Set down exact lines only, from the line with "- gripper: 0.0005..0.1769" through the last line of the material below, with every picture left out.

* * * * *

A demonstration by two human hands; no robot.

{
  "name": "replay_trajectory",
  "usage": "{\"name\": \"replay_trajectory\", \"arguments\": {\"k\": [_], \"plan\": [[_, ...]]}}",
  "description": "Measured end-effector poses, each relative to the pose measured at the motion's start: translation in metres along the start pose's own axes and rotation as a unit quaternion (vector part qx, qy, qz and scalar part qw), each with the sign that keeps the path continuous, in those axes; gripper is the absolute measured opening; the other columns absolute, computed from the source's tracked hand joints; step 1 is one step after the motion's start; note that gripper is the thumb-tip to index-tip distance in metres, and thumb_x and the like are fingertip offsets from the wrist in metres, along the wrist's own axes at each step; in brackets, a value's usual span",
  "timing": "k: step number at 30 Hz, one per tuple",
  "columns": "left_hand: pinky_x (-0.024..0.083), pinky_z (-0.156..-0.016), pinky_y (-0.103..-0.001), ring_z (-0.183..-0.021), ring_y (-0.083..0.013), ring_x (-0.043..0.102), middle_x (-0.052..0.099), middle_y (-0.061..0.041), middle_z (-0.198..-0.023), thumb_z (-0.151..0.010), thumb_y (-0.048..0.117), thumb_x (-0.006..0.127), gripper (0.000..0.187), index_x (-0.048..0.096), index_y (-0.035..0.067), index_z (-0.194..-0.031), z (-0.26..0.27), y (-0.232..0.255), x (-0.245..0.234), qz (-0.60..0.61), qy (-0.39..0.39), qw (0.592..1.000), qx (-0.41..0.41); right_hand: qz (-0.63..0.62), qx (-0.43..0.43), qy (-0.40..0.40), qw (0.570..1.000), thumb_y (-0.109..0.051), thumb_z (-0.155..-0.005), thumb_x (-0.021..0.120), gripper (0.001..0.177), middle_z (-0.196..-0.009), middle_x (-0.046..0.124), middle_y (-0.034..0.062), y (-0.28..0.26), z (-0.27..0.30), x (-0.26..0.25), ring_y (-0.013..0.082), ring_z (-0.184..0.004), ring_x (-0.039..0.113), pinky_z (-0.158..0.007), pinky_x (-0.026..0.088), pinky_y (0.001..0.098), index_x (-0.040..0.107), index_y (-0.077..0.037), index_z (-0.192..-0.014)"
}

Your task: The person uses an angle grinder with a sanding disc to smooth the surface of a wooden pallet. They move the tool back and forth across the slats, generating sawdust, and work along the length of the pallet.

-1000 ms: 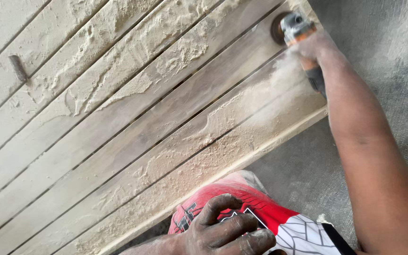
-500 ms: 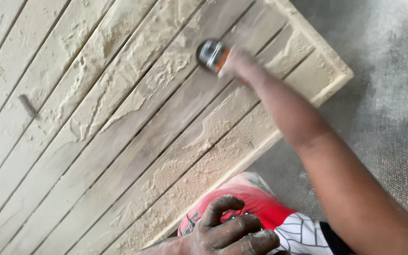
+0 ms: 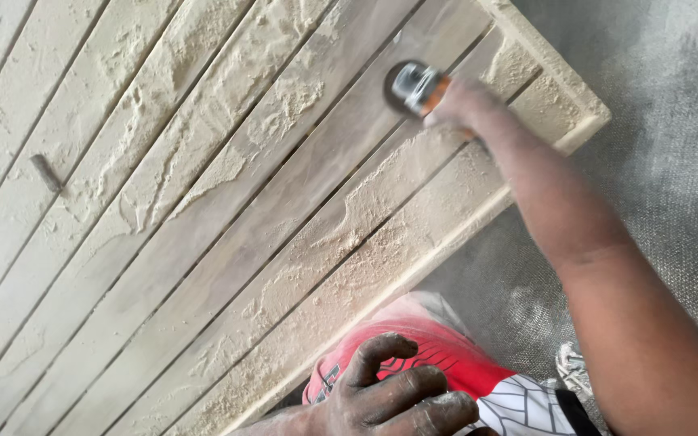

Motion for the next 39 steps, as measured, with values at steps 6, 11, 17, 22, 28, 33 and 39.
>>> {"name": "replay_trajectory", "arguments": {"k": [6, 11, 17, 22, 28, 33, 39], "plan": [[0.051, -0.101, -0.042, -0.101, -0.0110, 0.069, 0.068, 0.007, -0.117, -0.096, 0.014, 0.075, 0.019, 0.074, 0.022, -0.112, 0.002, 0.004, -0.002, -0.007, 0.017, 1.000, -0.013, -0.035, -0.002, 0.073, 0.997, -0.044, -0.066, 0.092, 0.090, -0.132, 0.066, 0.0232, 0.025, -0.051, -0.044, 0.0319, -0.118, 0.066, -0.104, 0.052, 0.0428, 0.059, -0.001, -0.138], [0.051, -0.100, -0.042, -0.100, -0.0109, 0.069, 0.068, 0.007, -0.115, -0.096, 0.014, 0.076, 0.019, 0.075, 0.023, -0.113, 0.007, 0.008, -0.008, -0.018, 0.034, 0.998, -0.040, -0.013, -0.062, 0.136, 0.989, -0.045, -0.065, 0.096, 0.091, -0.126, 0.063, 0.0237, 0.024, -0.091, -0.067, 0.0333, -0.112, 0.063, -0.095, 0.050, 0.0442, 0.059, -0.002, -0.135], [0.052, -0.099, -0.042, -0.098, -0.0116, 0.070, 0.069, 0.007, -0.111, -0.097, 0.019, 0.082, 0.012, 0.076, 0.023, -0.107, 0.013, 0.011, -0.017, -0.012, 0.063, 0.994, -0.088, -0.175, 0.003, 0.133, 0.976, -0.028, -0.069, 0.094, 0.080, -0.122, 0.067, 0.0179, 0.036, -0.057, -0.089, 0.0267, -0.100, 0.070, -0.088, 0.058, 0.0422, 0.056, -0.006, -0.136], [0.051, -0.100, -0.041, -0.099, -0.0127, 0.068, 0.067, 0.005, -0.112, -0.095, 0.018, 0.081, 0.016, 0.077, 0.024, -0.109, 0.013, 0.013, -0.028, -0.027, 0.068, 0.996, -0.058, -0.249, -0.023, 0.139, 0.958, -0.020, -0.071, 0.091, 0.073, -0.116, 0.069, 0.0137, 0.051, -0.052, -0.087, 0.0231, -0.099, 0.073, -0.085, 0.063, 0.0375, 0.056, -0.001, -0.131], [0.052, -0.100, -0.041, -0.103, -0.0151, 0.068, 0.066, 0.001, -0.118, -0.093, 0.016, 0.076, 0.022, 0.077, 0.021, -0.114, 0.021, 0.020, -0.039, -0.014, 0.090, 0.995, -0.038, -0.220, 0.046, 0.104, 0.969, -0.024, -0.082, 0.086, 0.059, -0.113, 0.070, 0.0122, 0.059, 0.000, -0.062, 0.0207, -0.097, 0.071, -0.084, 0.061, 0.0367, 0.062, -0.002, -0.131], [0.052, -0.100, -0.042, -0.102, -0.0162, 0.068, 0.065, 0.000, -0.118, -0.095, 0.014, 0.073, 0.019, 0.077, 0.020, -0.113, 0.018, 0.022, -0.037, 0.003, 0.107, 0.994, -0.003, -0.171, 0.078, 0.050, 0.981, -0.018, -0.083, 0.078, 0.054, -0.110, 0.069, 0.0138, 0.039, 0.064, -0.030, 0.0227, -0.089, 0.070, -0.077, 0.060, 0.0394, 0.056, -0.010, -0.132], [0.051, -0.103, -0.042, -0.106, -0.0169, 0.068, 0.064, 0.000, -0.121, -0.100, 0.013, 0.076, 0.009, 0.076, 0.017, -0.108, 0.008, 0.025, -0.025, 0.020, 0.079, 0.997, 0.017, -0.158, -0.035, -0.029, 0.986, -0.021, -0.091, 0.066, 0.029, -0.105, 0.072, 0.0102, -0.020, 0.082, 0.067, 0.0199, -0.089, 0.073, -0.080, 0.061, 0.0358, 0.070, -0.005, -0.116]]}}
Point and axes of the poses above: each hand's wrist, its own z-axis away from the middle knuckle, its own x-axis out of the palm, y = z × x, the point moved 8 cm from there along -z, towards the middle knuckle
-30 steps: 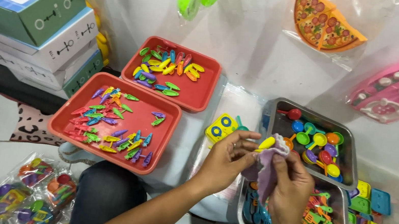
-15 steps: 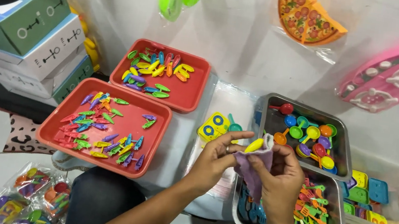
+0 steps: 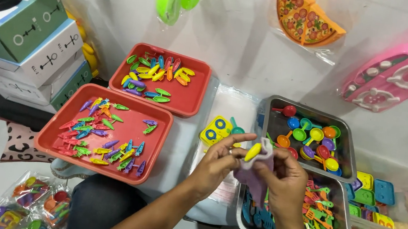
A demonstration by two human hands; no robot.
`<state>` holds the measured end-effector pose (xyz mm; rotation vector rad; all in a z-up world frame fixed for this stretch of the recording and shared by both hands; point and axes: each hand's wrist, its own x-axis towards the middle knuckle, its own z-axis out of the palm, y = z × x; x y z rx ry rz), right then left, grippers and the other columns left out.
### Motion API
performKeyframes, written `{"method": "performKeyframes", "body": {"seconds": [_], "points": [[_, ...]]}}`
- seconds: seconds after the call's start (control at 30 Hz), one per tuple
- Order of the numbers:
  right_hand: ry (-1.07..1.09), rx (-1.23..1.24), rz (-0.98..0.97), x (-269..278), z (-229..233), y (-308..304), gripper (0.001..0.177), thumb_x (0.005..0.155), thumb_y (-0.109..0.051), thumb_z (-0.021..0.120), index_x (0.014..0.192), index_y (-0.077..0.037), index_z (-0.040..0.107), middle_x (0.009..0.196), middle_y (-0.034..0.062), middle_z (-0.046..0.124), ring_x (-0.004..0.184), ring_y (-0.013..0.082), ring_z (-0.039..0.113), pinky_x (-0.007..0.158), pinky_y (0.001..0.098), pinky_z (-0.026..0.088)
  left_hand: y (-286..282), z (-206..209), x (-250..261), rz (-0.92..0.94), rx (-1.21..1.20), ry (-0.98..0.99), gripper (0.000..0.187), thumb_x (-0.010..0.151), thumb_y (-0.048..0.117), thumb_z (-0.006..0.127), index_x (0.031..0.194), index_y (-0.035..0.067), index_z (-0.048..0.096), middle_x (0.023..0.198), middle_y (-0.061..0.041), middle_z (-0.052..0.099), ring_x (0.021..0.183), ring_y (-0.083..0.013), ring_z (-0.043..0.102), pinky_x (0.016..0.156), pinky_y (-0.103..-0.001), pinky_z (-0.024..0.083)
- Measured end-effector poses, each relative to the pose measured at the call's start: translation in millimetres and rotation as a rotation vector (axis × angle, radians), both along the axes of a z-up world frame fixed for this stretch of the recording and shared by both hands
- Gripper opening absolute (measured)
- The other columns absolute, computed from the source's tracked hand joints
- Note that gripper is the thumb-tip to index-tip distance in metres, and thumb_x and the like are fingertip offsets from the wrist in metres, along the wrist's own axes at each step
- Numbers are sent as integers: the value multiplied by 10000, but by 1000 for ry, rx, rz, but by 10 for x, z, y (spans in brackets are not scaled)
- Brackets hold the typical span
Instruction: Cleaning small plastic toy pieces with a cloth and sorting them into different trays on the floor.
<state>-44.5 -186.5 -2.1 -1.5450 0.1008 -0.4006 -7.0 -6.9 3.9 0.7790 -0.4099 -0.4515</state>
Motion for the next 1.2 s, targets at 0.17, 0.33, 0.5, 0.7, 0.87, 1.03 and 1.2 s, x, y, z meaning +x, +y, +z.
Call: {"method": "performKeyframes", "body": {"seconds": [0.17, 0.33, 0.5, 0.7, 0.87, 1.03, 1.2], "points": [[-22, -27, 66, -17, -13, -7, 471, 727, 123, 796, 1147, -7, 626, 1005, 109, 738, 854, 165, 716, 781, 272, 586, 29, 44, -10, -85, -73, 115, 726, 797, 8, 421, 1523, -6, 449, 1235, -178, 640, 905, -100, 541, 804, -201, 415], [-32, -141, -41, -17, 28, 3, 297, 884, 66, 701, 1180, 39, 711, 1061, 109, 744, 887, 136, 668, 813, 244, 549, 48, -8, 52, -98, -117, 96, 707, 831, -9, 384, 1538, -1, 393, 1225, -185, 678, 1117, -190, 609, 1032, -313, 463], [-70, -152, -50, 2, -40, -6, 144, 954, 54, 634, 1058, 80, 729, 1017, 77, 705, 833, 113, 603, 742, 216, 489, -27, -1, 33, 21, 55, 50, 644, 863, -93, 615, 1484, 12, 480, 1060, -77, 702, 976, -125, 647, 913, -257, 521], [-12, 226, 60, 57, -211, -67, 232, 995, -33, 628, 1199, 37, 715, 962, 82, 713, 771, 89, 580, 696, 210, 480, -94, -167, 77, 179, 143, -4, 454, 872, -94, 699, 1305, 8, 604, 1098, -97, 703, 974, -132, 681, 889, -252, 566], [8, 125, 159, 7, 9, 73, 296, 919, -1, 669, 1214, 17, 691, 943, 121, 739, 703, 142, 640, 533, 261, 534, -120, -177, 44, 306, 139, -139, 236, 892, -128, 687, 1075, 20, 675, 1085, -38, 642, 943, -109, 662, 865, -234, 558], [-2, 9, 155, 55, -42, 68, 282, 1013, -108, 578, 1242, 36, 656, 1133, 142, 728, 1002, 180, 679, 939, 311, 542, -34, 102, -4, 565, 565, -324, 544, 750, 56, 842, 1245, 80, 616, 1070, -66, 631, 948, -156, 623, 796, -298, 559], [86, -117, 86, 8, -30, -26, 256, 989, -47, 594, 1229, 10, 660, 985, 90, 723, 802, 121, 630, 727, 240, 487, 38, 244, -58, 561, 614, -614, 588, 792, -17, 777, 1338, 122, 606, 1006, -48, 660, 857, -149, 658, 721, -279, 578]]}}
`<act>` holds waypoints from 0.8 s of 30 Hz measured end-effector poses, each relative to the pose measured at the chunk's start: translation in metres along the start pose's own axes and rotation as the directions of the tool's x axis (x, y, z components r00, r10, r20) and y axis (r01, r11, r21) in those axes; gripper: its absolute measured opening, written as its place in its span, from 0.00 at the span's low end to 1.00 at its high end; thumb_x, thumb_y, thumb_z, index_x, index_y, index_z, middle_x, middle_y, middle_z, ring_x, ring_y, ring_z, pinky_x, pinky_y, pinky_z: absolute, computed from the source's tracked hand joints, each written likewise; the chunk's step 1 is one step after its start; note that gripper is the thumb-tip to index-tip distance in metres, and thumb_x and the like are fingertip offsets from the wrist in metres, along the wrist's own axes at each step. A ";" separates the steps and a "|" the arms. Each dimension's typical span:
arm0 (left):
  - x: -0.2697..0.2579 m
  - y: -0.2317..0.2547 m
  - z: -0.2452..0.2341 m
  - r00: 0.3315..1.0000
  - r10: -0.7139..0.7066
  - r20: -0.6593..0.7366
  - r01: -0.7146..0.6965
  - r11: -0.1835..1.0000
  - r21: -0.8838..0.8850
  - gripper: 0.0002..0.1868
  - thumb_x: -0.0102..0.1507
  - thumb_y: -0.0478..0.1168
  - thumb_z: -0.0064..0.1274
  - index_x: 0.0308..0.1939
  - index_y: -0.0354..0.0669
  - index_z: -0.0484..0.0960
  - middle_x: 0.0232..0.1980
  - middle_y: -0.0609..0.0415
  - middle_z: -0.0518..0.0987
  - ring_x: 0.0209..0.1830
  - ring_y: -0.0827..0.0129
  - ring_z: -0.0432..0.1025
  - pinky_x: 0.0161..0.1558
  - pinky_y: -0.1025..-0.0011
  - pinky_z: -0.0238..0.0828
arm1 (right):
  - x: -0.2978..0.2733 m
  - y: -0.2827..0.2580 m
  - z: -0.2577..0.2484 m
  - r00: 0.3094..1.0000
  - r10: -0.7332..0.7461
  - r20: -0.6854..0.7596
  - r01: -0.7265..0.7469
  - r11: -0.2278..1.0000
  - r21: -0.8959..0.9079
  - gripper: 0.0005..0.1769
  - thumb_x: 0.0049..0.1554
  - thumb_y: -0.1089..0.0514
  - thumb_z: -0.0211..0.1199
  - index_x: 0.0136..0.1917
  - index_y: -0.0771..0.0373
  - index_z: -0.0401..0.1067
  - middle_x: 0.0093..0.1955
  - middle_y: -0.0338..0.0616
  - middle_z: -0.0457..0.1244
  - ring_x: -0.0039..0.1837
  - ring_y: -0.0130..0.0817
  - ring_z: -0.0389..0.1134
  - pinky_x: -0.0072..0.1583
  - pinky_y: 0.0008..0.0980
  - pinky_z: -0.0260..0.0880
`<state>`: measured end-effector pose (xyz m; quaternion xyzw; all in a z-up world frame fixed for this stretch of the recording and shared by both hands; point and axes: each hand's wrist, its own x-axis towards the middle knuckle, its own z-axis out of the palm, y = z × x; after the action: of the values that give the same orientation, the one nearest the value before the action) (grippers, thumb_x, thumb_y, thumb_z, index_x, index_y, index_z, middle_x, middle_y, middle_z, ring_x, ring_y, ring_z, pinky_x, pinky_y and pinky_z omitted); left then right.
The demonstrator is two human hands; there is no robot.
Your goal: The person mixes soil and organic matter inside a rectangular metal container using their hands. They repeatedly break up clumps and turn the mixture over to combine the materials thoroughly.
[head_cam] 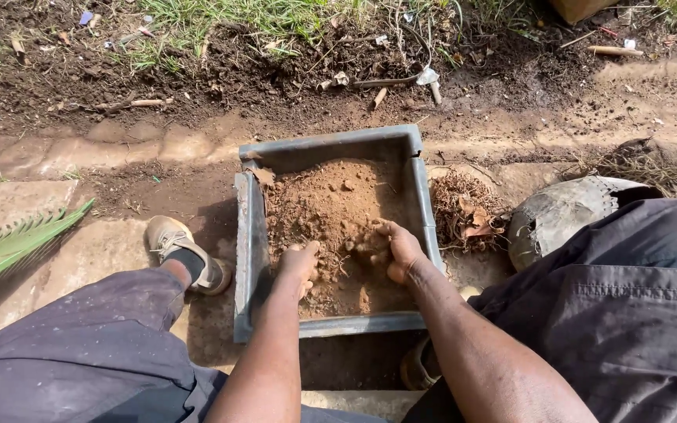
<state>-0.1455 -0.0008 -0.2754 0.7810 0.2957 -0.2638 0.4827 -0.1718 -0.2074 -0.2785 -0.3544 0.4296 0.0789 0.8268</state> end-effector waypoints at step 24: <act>0.015 -0.008 0.015 0.994 0.007 0.108 -0.024 0.988 0.149 0.22 0.68 0.37 0.48 0.67 0.38 0.80 0.67 0.39 0.80 0.50 0.44 0.83 0.42 0.52 0.90 | 0.058 0.020 -0.029 0.992 -0.125 0.027 0.123 0.879 -0.461 0.27 0.49 0.51 0.86 0.56 0.59 0.74 0.43 0.55 0.73 0.43 0.48 0.78 0.44 0.49 0.81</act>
<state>-0.1432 -0.0089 -0.2964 0.8021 0.2424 -0.3232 0.4397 -0.1636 -0.2215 -0.3444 -0.5676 0.3763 0.1250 0.7216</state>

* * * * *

(OUTPUT FOR THIS EXERCISE)
  - gripper: 0.0005..0.1769
  - thumb_x: 0.0049..0.1554
  - thumb_y: -0.1089..0.0514
  - thumb_z: -0.0211..0.1199
  - index_x: 0.0136..0.1917
  - index_y: -0.0771..0.0373
  - index_z: -0.0401..0.1067
  - middle_x: 0.0093..0.1955
  - middle_y: -0.0338..0.0616
  - middle_z: -0.0457..0.1244
  - ring_x: -0.0039..0.1837
  - ring_y: -0.0130..0.0817
  - ring_z: -0.0389..0.1134
  - pinky_x: -0.0072..0.1583
  - pinky_y: 0.0008..0.0980
  - pinky_z: -0.0260..0.0880
`<state>`: measured end-effector pose (xyz m; quaternion xyzw; all in a z-up world frame fixed for this stretch of the recording and shared by both hands; point and axes: each hand's wrist, its own x-axis towards the middle knuckle, its own z-axis out of the palm, y = z × x; after the action: of the values that give the same orientation, the one nearest the value before the action) (grippers, thumb_x, thumb_y, thumb_z, index_x, index_y, index_z, middle_x, middle_y, middle_z, ring_x, ring_y, ring_z, pinky_x, pinky_y and pinky_z omitted); left then right.
The demonstrator is two human hands; there is no robot.
Your goal: The person mixes soil and organic matter inside a rectangular metal container using their hands. They repeatedly break up clumps and turn the mixture over to combine the materials thoroughly.
[head_cam] 
<state>-0.1455 -0.0008 -0.2754 0.7810 0.2957 -0.2638 0.4827 -0.1718 -0.2074 -0.2785 -0.3544 0.4296 0.0789 0.8268</state> end-effector waypoints at step 24: <act>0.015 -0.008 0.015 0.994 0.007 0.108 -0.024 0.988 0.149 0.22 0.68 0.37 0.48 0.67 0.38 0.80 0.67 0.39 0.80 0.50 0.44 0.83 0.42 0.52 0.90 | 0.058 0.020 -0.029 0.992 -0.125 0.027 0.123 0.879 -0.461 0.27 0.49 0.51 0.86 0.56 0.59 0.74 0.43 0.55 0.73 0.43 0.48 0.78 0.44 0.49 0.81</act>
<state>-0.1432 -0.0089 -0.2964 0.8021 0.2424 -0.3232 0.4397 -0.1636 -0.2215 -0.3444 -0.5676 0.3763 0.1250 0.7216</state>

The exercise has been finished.